◆ **RECORD EXCERPTS**:
Segment Open

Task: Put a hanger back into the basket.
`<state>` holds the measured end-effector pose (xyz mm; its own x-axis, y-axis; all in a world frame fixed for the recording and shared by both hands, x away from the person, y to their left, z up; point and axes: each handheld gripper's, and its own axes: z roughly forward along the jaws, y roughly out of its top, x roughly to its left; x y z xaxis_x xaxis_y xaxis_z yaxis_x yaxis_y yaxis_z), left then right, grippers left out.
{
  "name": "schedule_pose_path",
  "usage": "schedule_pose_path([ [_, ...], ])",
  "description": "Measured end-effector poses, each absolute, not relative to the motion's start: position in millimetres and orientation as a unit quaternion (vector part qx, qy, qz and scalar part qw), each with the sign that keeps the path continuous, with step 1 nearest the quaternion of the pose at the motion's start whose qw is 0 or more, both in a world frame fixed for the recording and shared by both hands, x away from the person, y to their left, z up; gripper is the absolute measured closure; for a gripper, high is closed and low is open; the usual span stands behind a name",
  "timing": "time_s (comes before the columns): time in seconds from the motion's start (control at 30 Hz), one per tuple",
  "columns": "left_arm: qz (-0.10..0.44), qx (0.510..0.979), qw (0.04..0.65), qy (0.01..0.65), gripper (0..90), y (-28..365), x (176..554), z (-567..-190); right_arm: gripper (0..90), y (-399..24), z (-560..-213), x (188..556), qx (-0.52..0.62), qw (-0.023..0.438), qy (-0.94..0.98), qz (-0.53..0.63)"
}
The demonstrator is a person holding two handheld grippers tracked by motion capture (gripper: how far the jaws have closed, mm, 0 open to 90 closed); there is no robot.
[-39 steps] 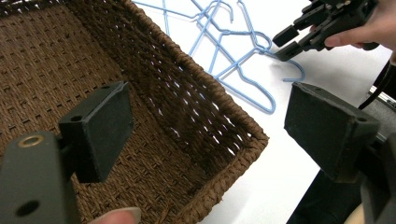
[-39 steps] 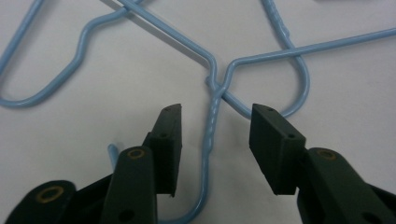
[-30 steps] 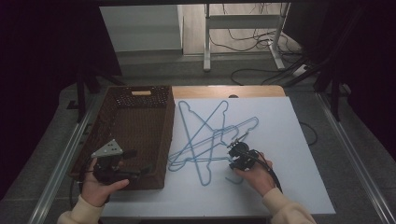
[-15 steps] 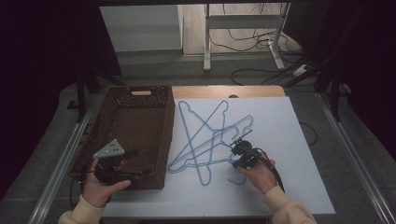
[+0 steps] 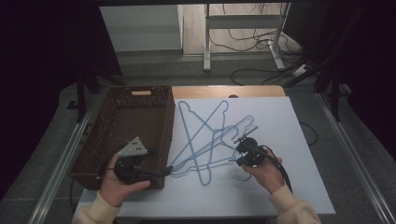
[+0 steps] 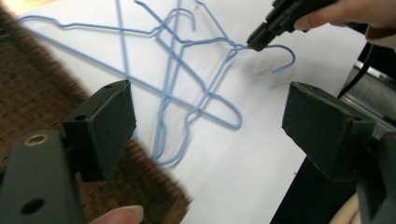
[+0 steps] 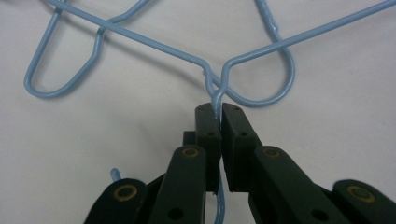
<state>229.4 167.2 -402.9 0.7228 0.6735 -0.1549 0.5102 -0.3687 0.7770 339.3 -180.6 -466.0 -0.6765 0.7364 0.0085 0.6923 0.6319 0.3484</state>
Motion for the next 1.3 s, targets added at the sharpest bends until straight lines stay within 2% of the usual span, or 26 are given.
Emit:
schedule_pose_path([
  [0.6,0.042,0.877,0.359,0.318,19.1,71,261,-426,86.1,-179,-461,336,0.382,0.061,0.909,0.155],
  [1.0,0.023,0.891,0.320,0.322,21.8,41,285,-458,86.1,-179,-461,335,0.375,0.061,0.912,0.155],
  [1.3,0.037,0.894,0.301,0.331,29.3,22,304,-484,86.1,-178,-460,334,0.369,0.062,0.914,0.155],
])
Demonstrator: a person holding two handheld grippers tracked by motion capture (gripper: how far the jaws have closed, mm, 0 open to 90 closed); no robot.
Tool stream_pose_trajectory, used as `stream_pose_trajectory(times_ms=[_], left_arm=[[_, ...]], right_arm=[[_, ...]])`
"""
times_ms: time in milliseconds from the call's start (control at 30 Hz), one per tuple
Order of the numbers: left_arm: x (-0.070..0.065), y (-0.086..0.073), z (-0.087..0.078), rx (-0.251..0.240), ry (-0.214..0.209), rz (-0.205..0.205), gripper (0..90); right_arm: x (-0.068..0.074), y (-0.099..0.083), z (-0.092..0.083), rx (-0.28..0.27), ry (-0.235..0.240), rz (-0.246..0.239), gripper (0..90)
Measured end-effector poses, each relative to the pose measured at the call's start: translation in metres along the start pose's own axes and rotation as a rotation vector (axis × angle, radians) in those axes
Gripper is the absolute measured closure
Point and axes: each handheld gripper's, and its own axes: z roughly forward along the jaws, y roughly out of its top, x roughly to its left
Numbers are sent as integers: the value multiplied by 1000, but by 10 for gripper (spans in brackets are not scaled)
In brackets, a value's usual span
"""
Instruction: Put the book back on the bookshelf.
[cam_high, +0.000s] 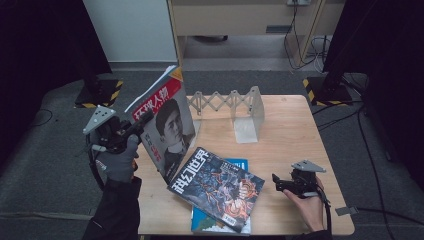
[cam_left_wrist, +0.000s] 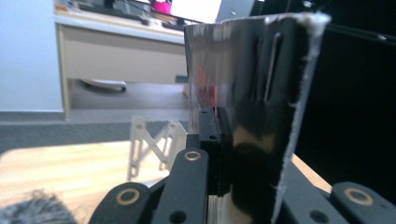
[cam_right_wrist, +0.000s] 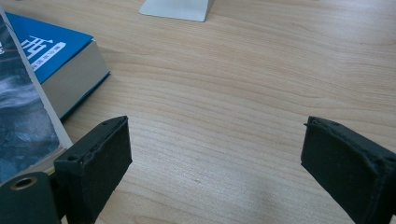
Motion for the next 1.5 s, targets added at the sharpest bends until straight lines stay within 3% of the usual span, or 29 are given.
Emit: stream_pose_trajectory(times_ms=[367,667,900,1100,1500], left_arm=[[11,24,19,-78,127,54,864],[19,18,49,-102,151,41,864],[24,-1,81,-108,177,48,864],[30,-19,97,-104,183,41,864],[38,-49,112,-107,196,53,863]], right_arm=[[-2,-3,4,22,-5,-22,85],[-3,-4,7,30,-9,-30,84],[-4,-6,10,40,-12,-41,84],[-5,-6,10,41,-12,-48,84],[-5,-8,11,45,-22,-58,84]])
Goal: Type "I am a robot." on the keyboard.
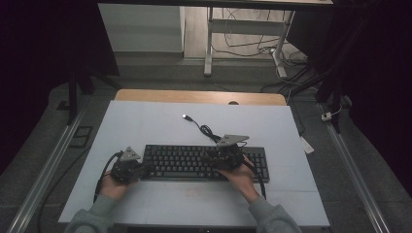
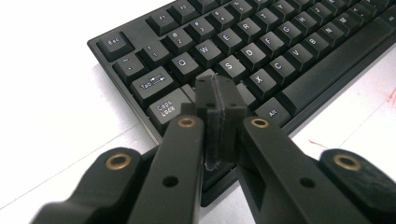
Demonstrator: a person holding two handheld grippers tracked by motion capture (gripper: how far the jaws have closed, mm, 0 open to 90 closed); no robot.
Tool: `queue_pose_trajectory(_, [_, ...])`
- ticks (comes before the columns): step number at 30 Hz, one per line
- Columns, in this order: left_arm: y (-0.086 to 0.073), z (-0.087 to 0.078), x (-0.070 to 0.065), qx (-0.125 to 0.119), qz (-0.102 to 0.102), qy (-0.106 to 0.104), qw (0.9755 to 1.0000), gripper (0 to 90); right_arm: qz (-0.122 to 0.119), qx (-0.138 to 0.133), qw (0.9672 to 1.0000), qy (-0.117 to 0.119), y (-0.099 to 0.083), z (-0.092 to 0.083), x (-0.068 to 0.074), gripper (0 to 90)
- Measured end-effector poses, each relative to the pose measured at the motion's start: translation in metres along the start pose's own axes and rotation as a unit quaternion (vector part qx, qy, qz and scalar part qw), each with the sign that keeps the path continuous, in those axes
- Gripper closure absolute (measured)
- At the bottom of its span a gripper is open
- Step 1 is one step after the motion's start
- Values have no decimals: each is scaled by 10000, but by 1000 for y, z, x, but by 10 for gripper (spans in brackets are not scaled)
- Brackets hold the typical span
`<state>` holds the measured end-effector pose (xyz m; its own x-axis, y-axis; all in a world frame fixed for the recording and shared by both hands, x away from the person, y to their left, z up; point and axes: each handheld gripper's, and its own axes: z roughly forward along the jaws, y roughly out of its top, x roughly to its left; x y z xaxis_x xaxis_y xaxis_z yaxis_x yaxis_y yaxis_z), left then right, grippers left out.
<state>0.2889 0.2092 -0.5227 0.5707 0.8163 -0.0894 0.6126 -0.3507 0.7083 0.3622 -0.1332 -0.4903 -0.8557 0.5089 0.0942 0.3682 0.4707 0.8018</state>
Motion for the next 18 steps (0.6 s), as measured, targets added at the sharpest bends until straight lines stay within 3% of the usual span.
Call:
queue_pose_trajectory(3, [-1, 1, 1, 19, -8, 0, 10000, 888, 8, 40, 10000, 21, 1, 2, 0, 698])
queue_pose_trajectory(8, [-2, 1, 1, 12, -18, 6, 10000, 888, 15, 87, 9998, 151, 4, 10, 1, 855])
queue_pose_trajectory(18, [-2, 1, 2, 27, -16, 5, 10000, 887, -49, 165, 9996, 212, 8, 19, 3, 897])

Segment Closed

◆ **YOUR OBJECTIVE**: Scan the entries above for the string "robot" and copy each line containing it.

◆ **SOLUTION TO THE EXERCISE**:
The demonstrator is a person holding two handheld grippers tracked by motion capture (gripper: how far the jaws have closed, mm, 0 open to 90 closed); there is no robot.
Demonstrator: a person holding two handheld grippers tracked by motion capture (gripper: how far the jaws have closed, mm, 0 open to 90 closed); no robot.
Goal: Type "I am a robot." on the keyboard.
Demonstrator: a person holding two handheld grippers tracked by motion capture (gripper: how far the jaws have closed, mm, 0 open to 90 closed); no robot.

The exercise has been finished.